Simone Marguerite Favre – Bertin, dite Silvia Monfort son alias de résistance, la benjamine des Panthéonistas, naît en 1923, Sarah Bernhardt est morte deux mois et demi plus tôt. Auteure comme son auguste devancière, amoureuse de théâtre avant tout, bien que le cinéma lui apporte la célébrité, Silvia œuvre à offrir la culture à tous. Fille du sculpteur Charles Favre – Bertin, élève précoce, bachelière à quatorze ans et demi, en 1939, la jeune fille rencontre à seize ans, son futur mari, Maurice Clavel, dirigeant du réseau de résistance d’Eure et Loir, sous le pseudonyme de Sinclair. Armée, elle participe à la libération de Nogent-le-Rotrou et de Chartres en 1944, à peine majeure quand elle accueille le général De Gaulle sur le parvis de la cathédrale, qui lui remet lui même la Croix de guerre, comme le général Patton lui offre la Bronze Star Metal.

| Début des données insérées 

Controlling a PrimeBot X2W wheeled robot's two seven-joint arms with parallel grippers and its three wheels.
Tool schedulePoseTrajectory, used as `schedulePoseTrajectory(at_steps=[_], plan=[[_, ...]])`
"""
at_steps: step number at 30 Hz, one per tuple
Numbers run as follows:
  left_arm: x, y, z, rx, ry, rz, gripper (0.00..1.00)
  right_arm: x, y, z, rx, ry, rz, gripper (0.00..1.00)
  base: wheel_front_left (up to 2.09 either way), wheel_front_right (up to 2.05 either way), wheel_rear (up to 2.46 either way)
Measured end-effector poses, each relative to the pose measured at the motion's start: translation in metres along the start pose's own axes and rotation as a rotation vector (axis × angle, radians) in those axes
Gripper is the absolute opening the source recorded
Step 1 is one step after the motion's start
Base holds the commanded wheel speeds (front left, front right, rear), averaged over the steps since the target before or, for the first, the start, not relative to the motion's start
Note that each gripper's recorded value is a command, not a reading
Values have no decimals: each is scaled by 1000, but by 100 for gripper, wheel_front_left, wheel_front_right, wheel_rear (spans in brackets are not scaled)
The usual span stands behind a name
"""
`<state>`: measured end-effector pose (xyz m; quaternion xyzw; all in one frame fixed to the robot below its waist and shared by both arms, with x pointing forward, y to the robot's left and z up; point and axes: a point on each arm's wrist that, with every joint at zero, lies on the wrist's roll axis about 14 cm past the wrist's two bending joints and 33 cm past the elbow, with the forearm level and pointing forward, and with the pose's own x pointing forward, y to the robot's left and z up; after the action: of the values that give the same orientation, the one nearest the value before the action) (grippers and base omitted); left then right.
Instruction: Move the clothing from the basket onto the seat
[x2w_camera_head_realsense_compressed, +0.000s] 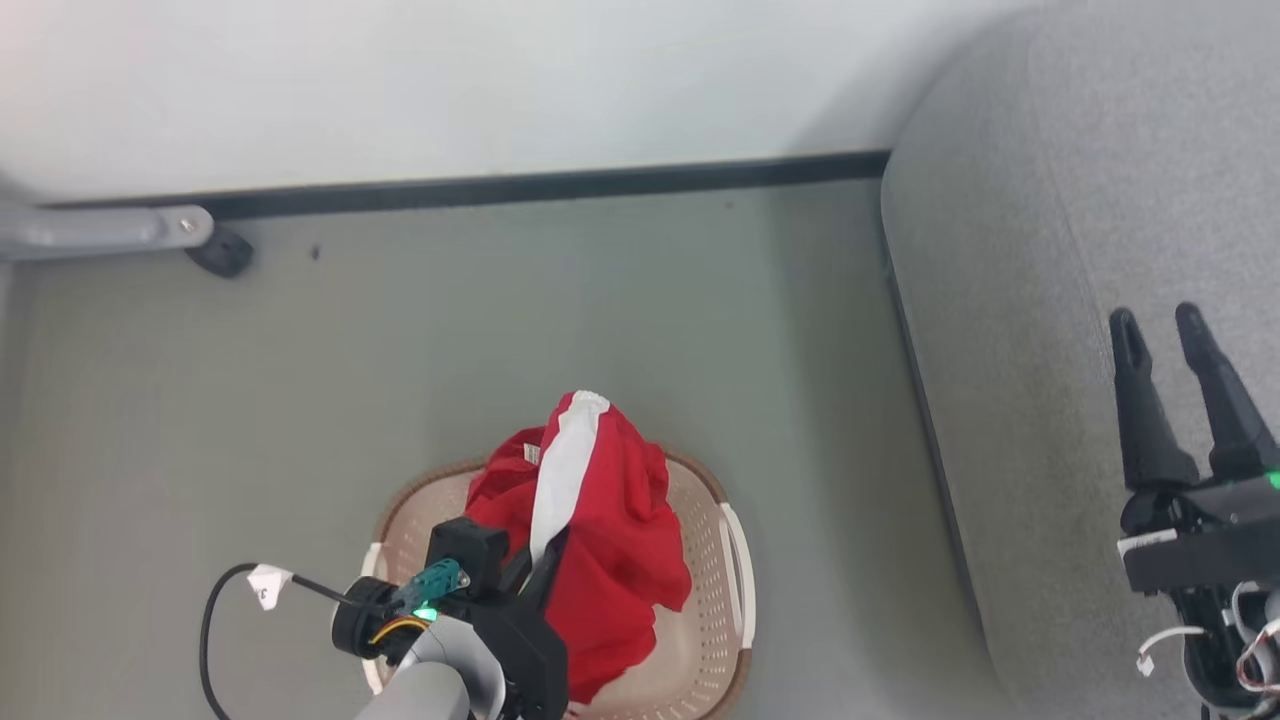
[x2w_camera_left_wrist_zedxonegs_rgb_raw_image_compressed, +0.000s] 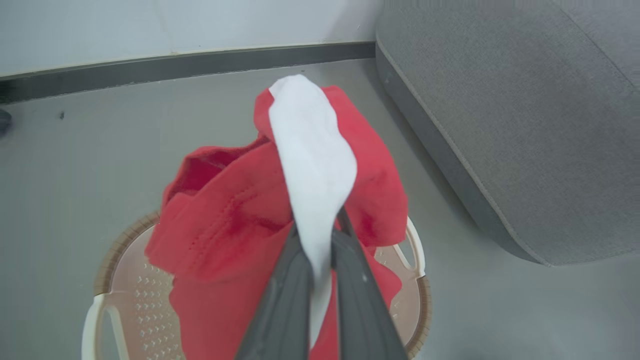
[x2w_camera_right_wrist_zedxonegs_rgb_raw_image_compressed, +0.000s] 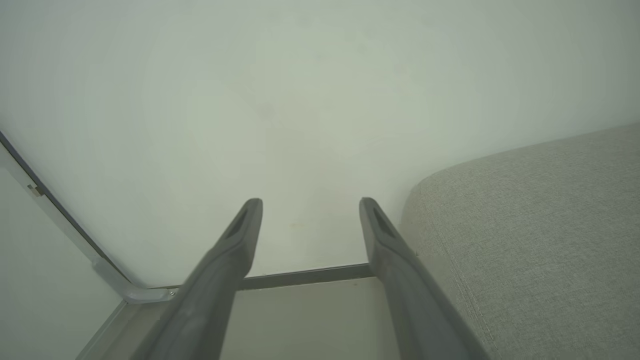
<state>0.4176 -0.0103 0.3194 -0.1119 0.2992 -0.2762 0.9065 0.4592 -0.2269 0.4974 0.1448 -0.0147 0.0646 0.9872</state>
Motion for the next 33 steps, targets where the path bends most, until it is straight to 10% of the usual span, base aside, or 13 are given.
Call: schedulePoseTrajectory(at_steps=[33], plan=[[-117, -61, 181, 198, -605, -79, 0, -72, 55, 47, 35, -118, 96, 100, 0, 0, 0]])
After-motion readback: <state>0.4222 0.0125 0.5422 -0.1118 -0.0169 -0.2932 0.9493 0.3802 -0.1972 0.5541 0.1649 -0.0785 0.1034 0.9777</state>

L’année suivante, remarquée dans La casa de Bernarda Alba de F. Garcia Lorca, elle intègre la distribution de L’Aigle à deux têtes de Jean Cocteau, pièce qui entame une tournée internationale assurant sa renommée. En 1946, Jean Vilar en fait sa Chimène, vingt-quatre ans, pour le premier festival d’Avignon. Deux ans plus tard, elle interprète l’adaptation cinématographique de L’Aigle à deux têtes, et en 1955, à trente-deux ans, son allure juvénile lui permet d’être Eponine dans les Misérables. Sur les planches, comme Rachel et Sarah Bernhardt, avant elle, son plus grand rôle est Phèdre, qu’elle joue pour la première fois à trente-sept ans, en 1960, et pour la dernière à soixante-deux ans. Résistante et actrice, Silvia est aussi romancière, metteur en scène et directrice de théâtre comme Sarah Bernhardt.
Son théâtre itinérant, Les tréteaux de France, a pour vocation d’ouvrir le théâtre à tous. A force de combat, Silvia obtient que le Monfort soit installé dans le carré Thorigny, dans un quartier insalubre, celui qui l’a vu naître, le Marais. Elle est lancée dans une adaptation de Sophocle et joue Electre quand Charlotte Delbo publie enfin, en 1965, Aucun de nous ne reviendra.
Silvia décède à soixante-huit ans d’un cancer du poumon, en 1991, peu avant l’ouverture de son nouveau théâtre, celui qui porte son nom Le Monfort-Théâtre.